When a female activist in Lviv contacted me a couple of weeks ago to say Russian soldiers were raping Ukrainian women and posting videos on porn sites, my heart sank, but sadly I wasn’t surprised. As a woman reporting on conflict, I have always focused on what happens to women in war, seeing them as the real heroes for somehow feeding, educating and sheltering their children as all hell breaks loose around them. Yet there is also a dark side: over the past few years I have seen more sexual violence inflicted on women by soldiers and militias than at any time in my three-decade career….

There has always been rape in conflict, from the ancient Greeks to the “comfort women” of the imperial Japanese army in the Second World War. Indeed the reports from Ukraine bear horrific echoes of the liberation of Berlin in 1945. As many as two million German women are believed to have been raped by Red Army soldiers — so many that the Soviet memorial in Berlin is known as the “Tomb of the Unknown Rapist”.

The fact is, it’s hard to find a conflict in which it hasn’t happened. In recent years ethnic and sectarian groups have used rape as a weapon, not just to humiliate and terrorise but to wipe out what they see as rival groups.

When it happened in Bosnia in the 1990s, political leaders were so horrified by the idea of rape camps in Europe, they vowed, “Never again.” Yet here we are in 2022, and not only is it still happening, but it’s on the rise. It’s too early to say if what is happening in Ukraine is men being “caught up” in the adrenaline of war and taking advantage of the chaos, or something systematic. A Ukrainian who is setting up a treatment centre described it to me as “a wave”, saying Russian soldiers were taking out their anger over the war not going well. One woman in Mariupol was apparently gang-raped so violently that she died.

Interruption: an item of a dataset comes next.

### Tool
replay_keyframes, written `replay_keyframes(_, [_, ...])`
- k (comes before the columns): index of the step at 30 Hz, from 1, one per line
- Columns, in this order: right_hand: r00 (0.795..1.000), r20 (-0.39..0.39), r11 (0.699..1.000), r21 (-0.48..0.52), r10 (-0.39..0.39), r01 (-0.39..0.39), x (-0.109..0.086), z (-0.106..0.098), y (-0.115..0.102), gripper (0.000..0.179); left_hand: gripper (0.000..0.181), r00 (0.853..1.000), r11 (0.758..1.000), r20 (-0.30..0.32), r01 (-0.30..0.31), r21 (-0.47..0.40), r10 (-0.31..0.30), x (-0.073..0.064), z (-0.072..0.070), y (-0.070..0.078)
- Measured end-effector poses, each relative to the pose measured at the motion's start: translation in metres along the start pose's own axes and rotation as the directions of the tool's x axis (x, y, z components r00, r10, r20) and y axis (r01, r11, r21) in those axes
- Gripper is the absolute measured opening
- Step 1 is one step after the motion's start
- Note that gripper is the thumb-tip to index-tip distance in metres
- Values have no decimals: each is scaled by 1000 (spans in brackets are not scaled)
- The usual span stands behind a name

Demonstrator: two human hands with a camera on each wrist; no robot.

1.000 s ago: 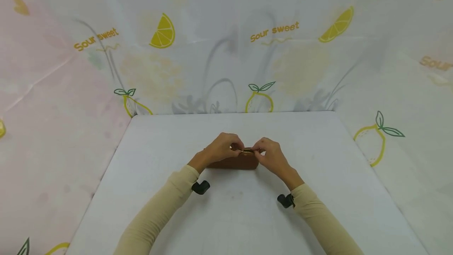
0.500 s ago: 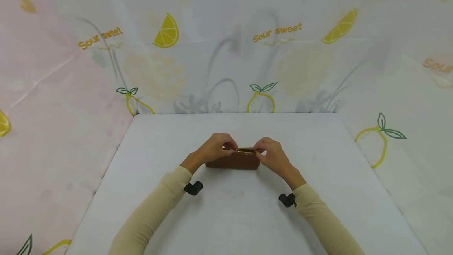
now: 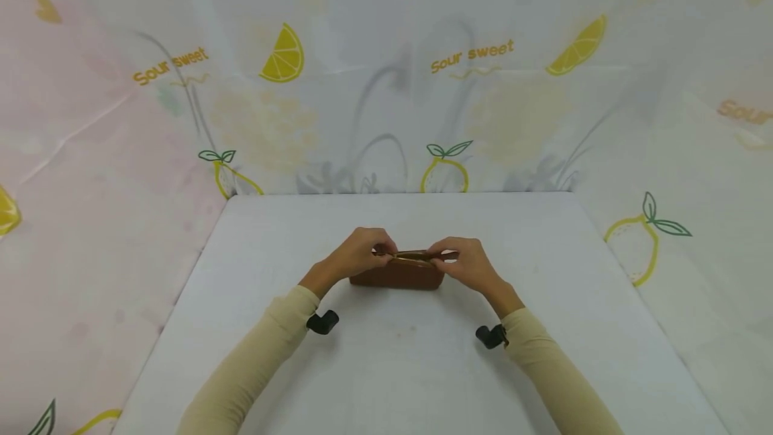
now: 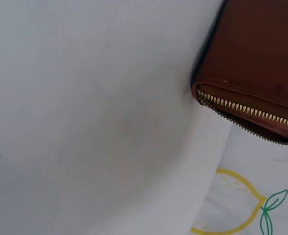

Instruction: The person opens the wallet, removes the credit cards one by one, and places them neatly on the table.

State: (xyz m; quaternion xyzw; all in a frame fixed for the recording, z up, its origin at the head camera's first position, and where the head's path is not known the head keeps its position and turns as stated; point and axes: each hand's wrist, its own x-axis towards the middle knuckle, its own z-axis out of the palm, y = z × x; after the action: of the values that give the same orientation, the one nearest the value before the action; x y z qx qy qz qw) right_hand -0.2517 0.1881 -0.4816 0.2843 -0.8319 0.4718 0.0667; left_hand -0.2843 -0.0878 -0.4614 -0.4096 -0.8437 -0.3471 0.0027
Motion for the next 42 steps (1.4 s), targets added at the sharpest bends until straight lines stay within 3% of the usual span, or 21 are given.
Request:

The problem is, no one pays a price. After 20 years of operation the International Criminal Court has secured only one conviction for war rape. In 2000 every member country of the UN, including Russia, voted to pass Resolution 1325, which calls on them to protect women and girls from sexual violence in conflict. Since then the problem has only grown. I can’t help thinking it would be different if men were being sexually assaulted by women on a mass scale.

Ukraine is a chance to change this. We are all watching the war in real time, and already one woman has come forward to tell Catherine Philp of The Times of being raped as her four-year-old son sobbed in the next room and her husband’s body lay outside.

The foreign secretary, Liz Truss, has described war rape as a red line akin to chemical weapons, and the Foreign Office will host a global summit in November. It’s time to do more than talk and to stop treating this as a side issue.